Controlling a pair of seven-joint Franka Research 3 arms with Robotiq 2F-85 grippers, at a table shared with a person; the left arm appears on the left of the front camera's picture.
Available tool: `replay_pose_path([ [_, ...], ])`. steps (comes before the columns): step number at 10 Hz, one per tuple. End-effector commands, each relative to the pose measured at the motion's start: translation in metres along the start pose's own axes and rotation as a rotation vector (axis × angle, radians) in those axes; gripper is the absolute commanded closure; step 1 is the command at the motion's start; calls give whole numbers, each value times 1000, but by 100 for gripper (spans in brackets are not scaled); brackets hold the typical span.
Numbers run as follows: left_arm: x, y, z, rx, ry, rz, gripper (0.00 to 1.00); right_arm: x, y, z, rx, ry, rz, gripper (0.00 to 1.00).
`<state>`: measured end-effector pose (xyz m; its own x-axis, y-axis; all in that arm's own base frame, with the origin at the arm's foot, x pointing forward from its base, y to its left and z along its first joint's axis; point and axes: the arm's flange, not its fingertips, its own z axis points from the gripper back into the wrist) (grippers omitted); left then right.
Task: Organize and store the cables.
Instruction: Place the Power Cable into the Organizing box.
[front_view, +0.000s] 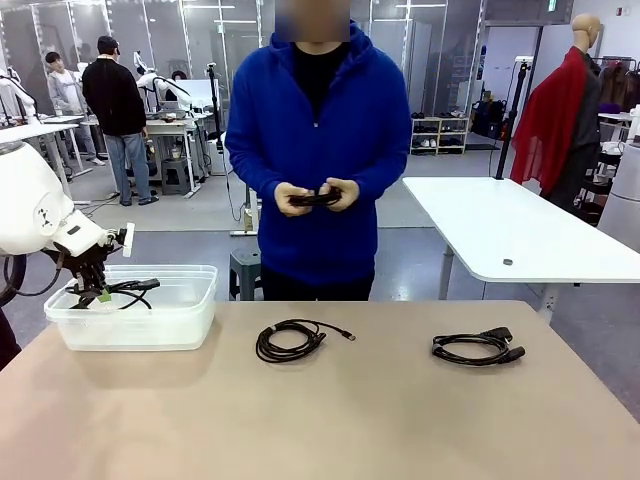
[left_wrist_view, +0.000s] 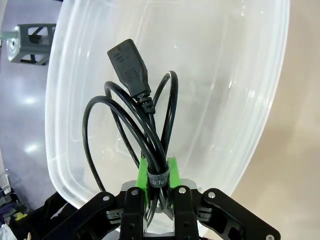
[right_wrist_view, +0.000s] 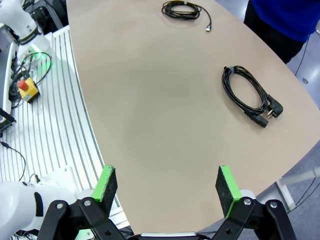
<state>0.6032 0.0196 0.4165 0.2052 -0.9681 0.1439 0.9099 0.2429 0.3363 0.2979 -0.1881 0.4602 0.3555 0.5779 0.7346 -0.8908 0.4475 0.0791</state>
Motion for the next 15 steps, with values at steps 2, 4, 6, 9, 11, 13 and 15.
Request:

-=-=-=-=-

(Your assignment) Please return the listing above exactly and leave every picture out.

(Solution)
Controlling a pair of seven-joint Franka Research 3 arms with Robotiq 2F-85 grippers, at a table shared with a person; the left arm appears on the left of the front camera's picture.
Available tool: `replay_pose_path([ [_, ...], ])`. steps (comes before the columns): step number at 10 Hz, one per tuple. End-effector commands, each relative to the pose measured at the motion's start: translation in metres along the start pose's own axes and rotation as a rotation vector (axis × angle, radians) in those axes; gripper is the absolute commanded closure; step 1 is the command at the motion's start; calls give whole numbers, each value times 1000, but by 100 for gripper (spans in brackets are not scaled); brackets hold the typical span.
Numbers run as follows: left_arm: x, y, z, rx, ry, rz, gripper (0.00 to 1.00); right_arm: x, y, z, rx, ry, rz, gripper (0.00 to 1.00).
`<state>`: measured end-effector pose (xyz m; its own x-axis, y-axis; all in that arm's own base frame, with the origin at the arm's foot, x pointing forward from its base, y to its left and z along its first joint's axis; point and axes: the arm's flange, not its fingertips, its own z axis points from the gripper back into the wrist) (grippers omitted); left then right.
Task: Organize and store the cables.
Instruction: Place the Power Cable into the Organizing box.
[front_view, +0.000s] 
[left_wrist_view, +0.000s] 
[right_wrist_view, +0.000s] 
<state>0.6032 0.0196 0.4165 0.2052 -0.9681 0.1439 0.9099 0.2429 0.3363 0.2979 -0.1881 0.4602 0.3555 0.5779 0.7346 -0.8908 0.4475 0.0791</state>
Motion for the next 15 steps, with values at steps 2, 4, 6, 9, 11, 13 and 15.
Request:

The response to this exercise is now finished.